Alyona Leonidovna Minkovski (Алёна Леони́довна Минько́вская; born 30 January 1986) is an American journalist, television host and commentator. In 2011, she was named on the Forbes 30 under 30 media list.

Minkovski is currently a producer of American Metamorphosis.

== Early life and education ==
Born in Moscow, Minkovski was raised in California. She is a daughter of the United Russia politician and figure skater Irina Rodnina and entrepreneur Leonid Minkovski, from a Russian Jewish family. When she was 4, she immigrated to the United States with her family. She graduated with a B.A degree in politics from the University of California, Santa Cruz.

== Career ==
In 2017, she profiled opposition activists running for office in Moscow's municipal elections for The Nation and wrote about anti-Trump Russian-Americans for Fusion (now Splinter).

=== RT (2009–2012) ===
From 2009 to 2012, Minkovski hosted a political commentary program called The Alyona Show on RT America, which premiered when she was only 23 years old. The final edition of the program aired on 30 July 2012.

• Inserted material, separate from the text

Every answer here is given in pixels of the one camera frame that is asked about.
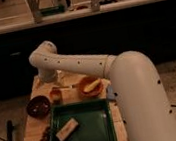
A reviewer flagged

=== HuffPost Live (2012–2016) ===
From August 2012 to December 2016, Minkovski was a host for HuffPost Live, The Huffington Post's online network. In 2016, she covered the US election, traveling the country for primaries, conventions, and Presidential debates. She also created the branded programs Political Junkies and Free Speech Zone, and produced and hosted documentary and short form videos. In August 2016, Minkovski produced a documentary for HuffPost about wrongful conviction titled Stolen Time: Injustice in Brooklyn. In 2014, she was nominated for a GLAAD Media Award for Outstanding Digital Journalism in coverage of bisexual activists holding a first ever forum at the White House.

=== Salon (2017) ===
In October 2017, Minkovski joined Salon as a host for the live interview show Salon Talks and as the producer and host of the Salon Now video series.